### REQUIRED WORK
Taking the lines below one at a time, count those with the string "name" and give the result alone.

### SUPPLIED RECORDS
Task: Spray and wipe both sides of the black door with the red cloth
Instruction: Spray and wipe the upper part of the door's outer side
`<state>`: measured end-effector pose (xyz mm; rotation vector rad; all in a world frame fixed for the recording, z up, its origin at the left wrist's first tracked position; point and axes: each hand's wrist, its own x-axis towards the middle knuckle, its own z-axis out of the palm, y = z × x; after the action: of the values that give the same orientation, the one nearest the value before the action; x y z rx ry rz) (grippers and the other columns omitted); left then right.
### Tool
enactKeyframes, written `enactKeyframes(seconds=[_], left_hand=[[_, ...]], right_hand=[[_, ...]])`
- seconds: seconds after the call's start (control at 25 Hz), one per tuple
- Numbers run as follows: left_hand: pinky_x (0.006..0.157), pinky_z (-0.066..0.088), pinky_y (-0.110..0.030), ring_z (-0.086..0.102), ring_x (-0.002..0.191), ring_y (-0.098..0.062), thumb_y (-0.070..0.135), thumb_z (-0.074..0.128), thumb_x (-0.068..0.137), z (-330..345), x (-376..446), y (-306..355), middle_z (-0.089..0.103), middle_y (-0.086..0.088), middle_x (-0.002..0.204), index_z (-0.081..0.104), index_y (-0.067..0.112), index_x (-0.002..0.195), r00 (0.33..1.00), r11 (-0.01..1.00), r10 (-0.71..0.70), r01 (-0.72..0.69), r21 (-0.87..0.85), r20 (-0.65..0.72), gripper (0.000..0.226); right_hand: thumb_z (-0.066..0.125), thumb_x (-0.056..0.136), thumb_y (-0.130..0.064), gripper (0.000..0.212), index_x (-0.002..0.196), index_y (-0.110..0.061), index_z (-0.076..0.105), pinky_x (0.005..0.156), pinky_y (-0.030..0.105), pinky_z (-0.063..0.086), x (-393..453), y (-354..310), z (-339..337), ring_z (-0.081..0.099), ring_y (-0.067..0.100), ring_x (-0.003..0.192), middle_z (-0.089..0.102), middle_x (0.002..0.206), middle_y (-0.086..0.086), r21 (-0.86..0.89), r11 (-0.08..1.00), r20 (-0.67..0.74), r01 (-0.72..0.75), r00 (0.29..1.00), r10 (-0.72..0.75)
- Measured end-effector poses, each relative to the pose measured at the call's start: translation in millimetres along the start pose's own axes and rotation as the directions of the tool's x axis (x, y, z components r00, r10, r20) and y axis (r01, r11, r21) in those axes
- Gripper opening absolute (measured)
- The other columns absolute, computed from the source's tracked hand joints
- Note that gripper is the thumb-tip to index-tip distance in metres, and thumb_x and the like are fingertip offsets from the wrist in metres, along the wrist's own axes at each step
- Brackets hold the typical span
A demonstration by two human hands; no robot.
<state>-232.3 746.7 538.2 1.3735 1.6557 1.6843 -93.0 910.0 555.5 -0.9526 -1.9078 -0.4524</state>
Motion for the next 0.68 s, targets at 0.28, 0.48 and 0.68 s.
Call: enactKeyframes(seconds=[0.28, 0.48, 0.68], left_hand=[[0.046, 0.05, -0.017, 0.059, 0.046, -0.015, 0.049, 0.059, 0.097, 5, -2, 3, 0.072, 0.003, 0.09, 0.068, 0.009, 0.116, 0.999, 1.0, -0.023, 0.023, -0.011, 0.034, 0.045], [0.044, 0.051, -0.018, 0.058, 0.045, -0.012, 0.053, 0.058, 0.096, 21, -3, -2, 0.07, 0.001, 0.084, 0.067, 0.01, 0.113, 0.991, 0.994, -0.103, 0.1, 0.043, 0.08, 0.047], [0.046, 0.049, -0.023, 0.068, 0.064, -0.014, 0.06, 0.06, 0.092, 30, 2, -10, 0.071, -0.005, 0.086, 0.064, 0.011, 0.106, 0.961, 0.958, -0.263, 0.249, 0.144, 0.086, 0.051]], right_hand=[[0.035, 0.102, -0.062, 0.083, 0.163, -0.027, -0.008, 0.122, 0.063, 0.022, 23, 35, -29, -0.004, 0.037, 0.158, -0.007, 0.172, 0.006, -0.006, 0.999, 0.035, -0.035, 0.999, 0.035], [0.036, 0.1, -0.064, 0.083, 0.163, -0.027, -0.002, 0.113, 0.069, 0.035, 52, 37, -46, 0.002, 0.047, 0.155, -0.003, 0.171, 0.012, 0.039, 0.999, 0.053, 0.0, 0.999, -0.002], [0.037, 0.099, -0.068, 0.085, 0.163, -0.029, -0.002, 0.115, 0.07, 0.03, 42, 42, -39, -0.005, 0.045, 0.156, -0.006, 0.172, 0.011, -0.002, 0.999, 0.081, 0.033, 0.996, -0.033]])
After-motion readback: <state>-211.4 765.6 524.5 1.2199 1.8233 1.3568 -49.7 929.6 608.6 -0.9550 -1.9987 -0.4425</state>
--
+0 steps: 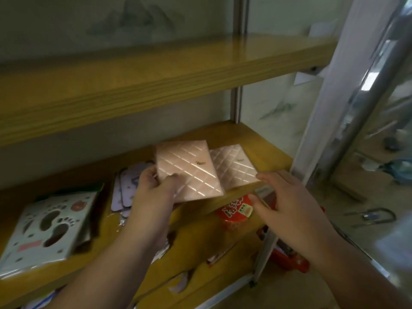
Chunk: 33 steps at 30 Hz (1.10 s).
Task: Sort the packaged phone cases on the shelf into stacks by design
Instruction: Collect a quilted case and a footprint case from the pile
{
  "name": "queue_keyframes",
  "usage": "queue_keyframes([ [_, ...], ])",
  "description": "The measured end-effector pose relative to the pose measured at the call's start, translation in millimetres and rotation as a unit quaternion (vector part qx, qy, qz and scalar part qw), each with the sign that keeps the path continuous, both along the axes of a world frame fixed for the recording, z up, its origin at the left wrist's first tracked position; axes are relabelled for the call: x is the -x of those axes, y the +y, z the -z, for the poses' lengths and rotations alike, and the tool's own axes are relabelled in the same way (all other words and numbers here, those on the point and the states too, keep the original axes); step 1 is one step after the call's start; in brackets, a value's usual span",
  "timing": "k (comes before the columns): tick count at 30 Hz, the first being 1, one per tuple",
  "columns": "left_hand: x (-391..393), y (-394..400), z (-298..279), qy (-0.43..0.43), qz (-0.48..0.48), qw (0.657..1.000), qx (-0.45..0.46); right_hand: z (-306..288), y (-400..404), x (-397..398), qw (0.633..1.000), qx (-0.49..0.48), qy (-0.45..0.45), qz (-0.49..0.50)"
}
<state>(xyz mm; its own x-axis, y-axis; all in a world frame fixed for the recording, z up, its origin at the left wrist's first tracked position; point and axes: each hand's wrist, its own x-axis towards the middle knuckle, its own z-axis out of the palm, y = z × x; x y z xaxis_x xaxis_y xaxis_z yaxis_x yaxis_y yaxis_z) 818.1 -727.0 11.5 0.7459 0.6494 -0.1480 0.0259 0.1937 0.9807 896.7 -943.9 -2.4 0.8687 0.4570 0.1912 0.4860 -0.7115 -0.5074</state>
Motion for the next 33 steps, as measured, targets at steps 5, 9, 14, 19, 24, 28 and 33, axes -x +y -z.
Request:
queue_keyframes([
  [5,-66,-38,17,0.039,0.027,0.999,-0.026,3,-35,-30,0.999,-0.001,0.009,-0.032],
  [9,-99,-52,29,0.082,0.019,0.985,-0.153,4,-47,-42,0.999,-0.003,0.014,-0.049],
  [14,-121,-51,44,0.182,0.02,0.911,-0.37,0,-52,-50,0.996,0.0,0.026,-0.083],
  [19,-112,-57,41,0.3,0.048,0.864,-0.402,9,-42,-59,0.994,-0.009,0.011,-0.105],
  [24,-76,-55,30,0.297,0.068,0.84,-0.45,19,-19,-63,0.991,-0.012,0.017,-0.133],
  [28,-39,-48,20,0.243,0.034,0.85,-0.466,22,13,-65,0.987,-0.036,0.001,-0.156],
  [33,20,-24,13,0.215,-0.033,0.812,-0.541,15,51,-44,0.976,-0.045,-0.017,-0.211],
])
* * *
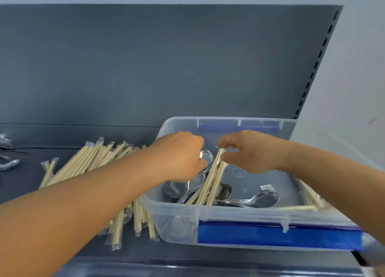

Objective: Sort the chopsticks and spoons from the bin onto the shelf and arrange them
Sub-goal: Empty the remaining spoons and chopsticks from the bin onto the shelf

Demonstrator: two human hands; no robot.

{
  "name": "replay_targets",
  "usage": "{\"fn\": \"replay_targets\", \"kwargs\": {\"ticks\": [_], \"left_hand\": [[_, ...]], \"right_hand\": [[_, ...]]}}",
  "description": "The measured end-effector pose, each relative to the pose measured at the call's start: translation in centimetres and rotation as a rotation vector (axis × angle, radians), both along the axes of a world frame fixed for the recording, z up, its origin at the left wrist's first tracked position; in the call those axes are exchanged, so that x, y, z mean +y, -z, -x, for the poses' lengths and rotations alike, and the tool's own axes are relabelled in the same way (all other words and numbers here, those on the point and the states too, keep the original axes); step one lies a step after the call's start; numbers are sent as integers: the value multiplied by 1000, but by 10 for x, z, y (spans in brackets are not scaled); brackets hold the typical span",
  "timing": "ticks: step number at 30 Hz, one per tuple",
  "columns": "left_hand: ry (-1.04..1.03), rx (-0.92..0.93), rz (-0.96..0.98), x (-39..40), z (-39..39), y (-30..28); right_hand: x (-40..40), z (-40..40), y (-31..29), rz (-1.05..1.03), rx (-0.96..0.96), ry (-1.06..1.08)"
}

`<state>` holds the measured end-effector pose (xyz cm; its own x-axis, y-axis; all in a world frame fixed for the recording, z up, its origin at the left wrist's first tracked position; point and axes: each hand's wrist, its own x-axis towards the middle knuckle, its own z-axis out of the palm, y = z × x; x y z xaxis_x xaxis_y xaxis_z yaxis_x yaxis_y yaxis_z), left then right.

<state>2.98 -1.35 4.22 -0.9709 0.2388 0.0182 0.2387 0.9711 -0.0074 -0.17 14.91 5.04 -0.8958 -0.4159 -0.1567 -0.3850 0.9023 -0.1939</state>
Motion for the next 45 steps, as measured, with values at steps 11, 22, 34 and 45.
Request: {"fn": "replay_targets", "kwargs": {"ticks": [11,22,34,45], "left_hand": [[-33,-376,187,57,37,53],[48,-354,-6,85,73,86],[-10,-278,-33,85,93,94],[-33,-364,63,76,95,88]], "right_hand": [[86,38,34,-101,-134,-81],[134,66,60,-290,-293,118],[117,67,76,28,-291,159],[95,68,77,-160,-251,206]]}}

### TASK RESPONSE
2